What is required:
Exactly as written, repeat all of the records below.

Records excerpted from a collection:
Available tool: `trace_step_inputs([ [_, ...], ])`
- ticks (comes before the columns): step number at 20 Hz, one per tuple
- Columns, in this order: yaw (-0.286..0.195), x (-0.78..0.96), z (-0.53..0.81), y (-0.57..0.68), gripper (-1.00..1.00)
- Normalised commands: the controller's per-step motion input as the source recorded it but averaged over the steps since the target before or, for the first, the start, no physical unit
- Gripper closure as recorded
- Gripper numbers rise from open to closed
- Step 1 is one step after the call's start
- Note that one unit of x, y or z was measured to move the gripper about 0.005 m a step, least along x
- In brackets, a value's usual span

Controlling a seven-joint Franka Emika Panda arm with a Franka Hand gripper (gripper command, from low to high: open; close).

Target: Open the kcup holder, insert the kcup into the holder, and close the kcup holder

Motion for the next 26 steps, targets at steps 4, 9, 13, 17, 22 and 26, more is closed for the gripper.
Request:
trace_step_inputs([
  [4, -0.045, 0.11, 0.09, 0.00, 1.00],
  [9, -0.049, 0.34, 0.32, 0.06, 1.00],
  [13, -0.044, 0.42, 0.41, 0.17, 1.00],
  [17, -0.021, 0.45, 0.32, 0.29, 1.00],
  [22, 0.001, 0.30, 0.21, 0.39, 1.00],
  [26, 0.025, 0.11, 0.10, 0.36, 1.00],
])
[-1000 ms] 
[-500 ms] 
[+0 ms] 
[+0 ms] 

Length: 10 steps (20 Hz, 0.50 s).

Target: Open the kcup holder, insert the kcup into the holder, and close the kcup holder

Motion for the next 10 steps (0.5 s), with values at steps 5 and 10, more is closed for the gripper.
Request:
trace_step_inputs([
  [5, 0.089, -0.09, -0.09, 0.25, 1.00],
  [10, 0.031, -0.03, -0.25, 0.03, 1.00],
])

Expected answer:
Available tool: `trace_step_inputs([ [_, ...], ])`
- ticks (comes before the columns): step number at 20 Hz, one per tuple
- Columns, in this order: yaw (-0.286..0.195), x (-0.78..0.96), z (-0.53..0.81), y (-0.57..0.68), gripper (-1.00..1.00)
- Normalised commands: the controller's per-step motion input as the source recorded it but averaged over the steps since the target before or, for the first, the start, no physical unit
- Gripper closure as recorded
- Gripper numbers rise from open to closed
- Step 1 is one step after the call's start
- Note that one unit of x, y or z was measured to move the gripper about 0.005 m a step, least along x
- In brackets, a value's usual span

Controlling a seven-joint Franka Emika Panda arm with a Franka Hand gripper (gripper command, from low to high: open; close).

Target: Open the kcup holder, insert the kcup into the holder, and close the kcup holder

Motion for the next 26 steps, targets at steps 4, 9, 13, 17, 22 and 26, more is closed for the gripper.
Request:
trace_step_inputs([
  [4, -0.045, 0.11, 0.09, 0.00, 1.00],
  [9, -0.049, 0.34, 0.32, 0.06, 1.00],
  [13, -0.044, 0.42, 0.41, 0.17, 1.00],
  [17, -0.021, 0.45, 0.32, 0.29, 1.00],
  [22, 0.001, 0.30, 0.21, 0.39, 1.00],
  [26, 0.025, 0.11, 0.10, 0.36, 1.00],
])
[-1000 ms] 
[-500 ms] 
[+0 ms] 
[+0 ms] 

Length: 10 steps (20 Hz, 0.50 s).

Target: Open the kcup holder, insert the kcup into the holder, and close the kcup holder

Motion for the next 10 steps (0.5 s), with values at steps 5 and 10, more is closed for the gripper.
Request:
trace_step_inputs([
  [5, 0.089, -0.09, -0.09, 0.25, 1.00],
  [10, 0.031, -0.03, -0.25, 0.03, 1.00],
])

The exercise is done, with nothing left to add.